Philantropy vs. Impact investing

 In Impact Investment

Article 4 of “ESG factors and Impact Investing” series

Historically, individuals and families with large fortunes have often shown their concern to return their gains to society. Philanthropy, characterized by charity and donation of resources, especially financial, has been the main method adopted by the wealthier classes to cause a positive impact on the lives of people with fewer resources and in support of various causes, such as education, disease eradication or environmental protection.

John D. Rockefeller, founder of Standard Oil, the world’s first major oil company in the nineteenth century, was one of the North-American pioneers in philanthropy, donating part of the wealth obtained from oil exploration to the Church and charities in line with his values. The tradition initiated by Rockefeller was followed by his contemporaries, like Andrew Carnegie, and by the new generations of businessmen and investors. It is also common for large companies to have institutes in their name dedicated to philanthropic projects.

Nowadays, other influential investors stand out as philanthropists. Bill Gates, founder of Microsoft, along with his wife, created the Bill and Melinda Gates Foundation. It is the largest private foundation in the United States, with about USD 44.3 billion in 2014[i], aimed at promoting access to healthcare and reducing poverty in the world. Mark Zuckerberg, creator of Facebook, recently announced that he would donate 99% of his shares on the social network to charities throughout his life.

However, thinking about long-term results and initiatives that stimulate structural changes that benefit society, philanthropy may not be the best option.
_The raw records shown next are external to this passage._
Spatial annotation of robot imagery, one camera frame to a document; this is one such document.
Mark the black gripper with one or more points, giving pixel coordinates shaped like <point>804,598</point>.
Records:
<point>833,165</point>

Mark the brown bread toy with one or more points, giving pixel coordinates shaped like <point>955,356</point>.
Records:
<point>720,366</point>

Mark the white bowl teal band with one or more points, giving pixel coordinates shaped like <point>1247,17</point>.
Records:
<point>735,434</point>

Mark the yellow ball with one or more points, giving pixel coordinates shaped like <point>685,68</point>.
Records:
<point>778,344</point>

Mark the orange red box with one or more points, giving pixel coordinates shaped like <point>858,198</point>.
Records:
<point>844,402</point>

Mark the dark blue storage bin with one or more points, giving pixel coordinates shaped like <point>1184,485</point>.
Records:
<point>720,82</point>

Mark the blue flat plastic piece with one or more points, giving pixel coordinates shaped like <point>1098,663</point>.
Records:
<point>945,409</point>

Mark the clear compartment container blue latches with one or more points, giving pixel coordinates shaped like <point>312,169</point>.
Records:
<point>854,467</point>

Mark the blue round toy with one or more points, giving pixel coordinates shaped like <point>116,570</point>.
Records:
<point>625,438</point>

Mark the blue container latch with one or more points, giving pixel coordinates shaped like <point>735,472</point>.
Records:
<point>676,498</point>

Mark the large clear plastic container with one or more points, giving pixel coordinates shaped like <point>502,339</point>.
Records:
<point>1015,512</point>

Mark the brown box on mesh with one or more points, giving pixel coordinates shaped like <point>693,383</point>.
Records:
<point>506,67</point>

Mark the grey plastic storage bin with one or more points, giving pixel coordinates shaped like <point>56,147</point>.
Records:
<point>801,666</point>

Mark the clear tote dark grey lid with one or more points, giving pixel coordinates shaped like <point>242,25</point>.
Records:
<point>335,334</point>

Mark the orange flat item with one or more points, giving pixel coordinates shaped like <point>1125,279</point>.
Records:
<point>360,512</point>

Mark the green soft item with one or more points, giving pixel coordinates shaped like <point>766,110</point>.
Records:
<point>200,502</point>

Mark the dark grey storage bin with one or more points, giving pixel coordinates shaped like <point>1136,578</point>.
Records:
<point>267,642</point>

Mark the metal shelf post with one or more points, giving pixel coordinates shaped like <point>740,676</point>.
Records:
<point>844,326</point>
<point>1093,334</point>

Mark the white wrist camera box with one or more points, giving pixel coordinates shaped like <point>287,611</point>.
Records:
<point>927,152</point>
It has a number of limitations:

  1. Long-term unsustainability: simply donating money, without worrying about generating a return capable of sustaining the project over time, determines that it will not be lasting.
  2. Generation of financial dependence: without initiatives that stimulate the autonomy of recipients of donations or investments in self-sustaining projects, the benefit will always depend on new donations to be sustained.
  3. Donations are given according to the interests of donors, which do not always correspond to the real needs and urgencies of recipients.
  4. In cases of international donations, they are usually mediated by local governments, making them subject to corruption and red tape.
  5. Philanthropy can discourage the populations served in the pursuit for their autonomy and activities in which they are protagonists.

In “The Blue Sweater”[ii], Jacqueline Novogratz reports her experiences in different African countries where much of the population relies on external donors. In practice, charity supplied a cycle of perpetuating poverty, in which no long-term planning is done, and the poor remain in the position of receivers waiting for the goodwill of others, with no possibility of interfering in the process.

As an alternative to philanthropy, which faces the mentioned problems, the use of Impact Investments is becoming more frequent – which can be classified in several categories, but essentially consists of investments aimed at impacting society and the environment in a positive way, allied to a financial return – mainly so that the action is self-sustaining.

This type of investment has a more active attitude, with the purpose of generating impact. Gradually, it is gaining ground among investors, who so far have prioritized Investment by exclusion – in which simply they no longer invest in sectors that contradict their values ​​and cause negative impacts to the society.

Novogratz, years after experiencing the consequences of philanthropy in the daily lives of needy populations, created her own company focused on generating positive impacts in 2001. Since then, it has invested in initiatives aimed at combating poverty and reducing inequality, as a model for companies that wish to contribute to society without giving up on financial returns, even if these are not a priority.

Impact Investment stands out in comparison to philanthropy for ensuring that, over time, the donation will no longer be necessary, and that the beneficiaries will have the resources to deal with the situation autonomously, without relying on constant acts of charity. In this way, the supported causes can enjoy greater stability and longevity, impacting more people.

At the same time, investors find in impact investment a new way to invest, with a wide range of possibilities still little explored. Besides, unlike philanthropy, they can expect a positive financial return, ensuring sustainability in the long term.



Responsible for research and content development at INEO.

[i] Bill and Melinda Gates Foundation. “Consolidated Financial Statements December 31, 2014 and 2013”

[ii] NOVOGRATZ, Jacqueline. The Blue Sweater: Bridging the gap between rich and poor in an interconnected world. Nova York: Rodale, 2009.